With deference, the opinion of the majority has either incorrectly apprehended, or incorrectly applied the rule here. Instead of, as the majority declares, the salary having been in fact earned by and paid to the individual Comer, it was in fact earned by and paid to Comer the trustee, for the trust.

Owning 98% of the stock in the corporation, the trust owned all, or substantially all, of its stock.2 The trust had the right through its stock ownership, to determine to whom salaries should be paid. It did determine that Comer, not individually, .but as trustee and on behalf of the trust, should be president, and draw a salary as income of the trust. This arrangement was reasonable, proper and intelligent. It gave a family trust, the benefit of the services of the trustees, without paying them any personal compensation. All compensation for their services was, under the trust agreement, to come to the trust estate as the owner of the property, as its income, to be distributed along with other earnings to all beneficiaries of the trust, trustees and non-trustees equally. To hold that the salary paid under these circumstances and agreements was earned by and paid to Comer individually, and not to him as trustee, and as income of the trust, is to extend the rule in Earl’s case, to a reductio ad absurdum, is, in short, to run it into the ground. The $5,000 paid as salary by the Jefferson Building and Realty Company, was not Comer’s income. It was paid to him, not individually, but as trustee, for the use and benefit of the trust. It was not taxable income to Comer.
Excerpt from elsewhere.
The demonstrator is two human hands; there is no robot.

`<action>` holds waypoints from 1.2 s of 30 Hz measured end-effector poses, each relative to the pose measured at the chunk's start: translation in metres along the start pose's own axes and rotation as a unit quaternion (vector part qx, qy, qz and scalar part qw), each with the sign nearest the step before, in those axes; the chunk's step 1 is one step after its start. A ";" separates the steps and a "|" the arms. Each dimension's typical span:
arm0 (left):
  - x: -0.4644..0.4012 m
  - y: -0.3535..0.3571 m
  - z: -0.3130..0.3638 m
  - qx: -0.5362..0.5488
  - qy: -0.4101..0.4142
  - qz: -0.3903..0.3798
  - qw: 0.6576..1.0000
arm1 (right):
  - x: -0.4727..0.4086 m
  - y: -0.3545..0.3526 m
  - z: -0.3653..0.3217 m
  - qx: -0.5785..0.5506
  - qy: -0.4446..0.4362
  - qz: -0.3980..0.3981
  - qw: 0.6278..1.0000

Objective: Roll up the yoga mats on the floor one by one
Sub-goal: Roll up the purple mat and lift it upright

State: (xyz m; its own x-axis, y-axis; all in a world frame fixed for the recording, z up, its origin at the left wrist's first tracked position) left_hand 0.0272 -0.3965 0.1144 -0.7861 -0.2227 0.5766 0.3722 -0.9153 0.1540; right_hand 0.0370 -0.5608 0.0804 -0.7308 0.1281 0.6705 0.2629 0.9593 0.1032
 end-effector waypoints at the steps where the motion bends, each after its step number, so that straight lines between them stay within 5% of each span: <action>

The unreality, as well as the unrelieved harshness as to Comer, of the view the majority adopts, appears even more clearly, when the second contention of appellant is examined. This is that, though individ-ually and beneficially, Comer received from and on acccount of the trust estate, exactly the same income as, and not one cent more *359than, the other beneficiaries received from and on account of it, an income tax is exacted of him, as though his income was $5,000 in excess of theirs, merely because of the fact that $5,000 of the total income of the trust was denominated salary and passed through his hands as trustee on the way to the trust.

The record shows that everyone, except the Government, understood that the salary was not Comer’s individually, but as trustee for the trust. It was either the trustee’s income or his, it could not be the income of both. Cf. Blair v. Commissioner, 300 U.S. 5, 57 S.Ct. 330, 81 L.Ed. 465.

“A strained construction in administrative efforts to accrue income should be avoided.” Commissioner v. Edwards Drilling Co., 5 Cir., 95 F.2d 719, 720. Believing that the view of the majority is neither within the letter nor the spirit of the rule invoked, and mindful of another rule that questions arising upon the construction of taxing statutes should, if reasonably possible, be resolved in favor of the taxpayer, and that a strained construction to accrue income should be avoided,

I respectfully dissent.

Lucas v. Earl, 281 U.S. 111, 50 S.Ct. 241, 74 L.Ed. 731.

Cf. 26 U.S.C.A. § 141 — Fixing ownership of 95% of the stock as in legal effect, all of, or substantially all of it.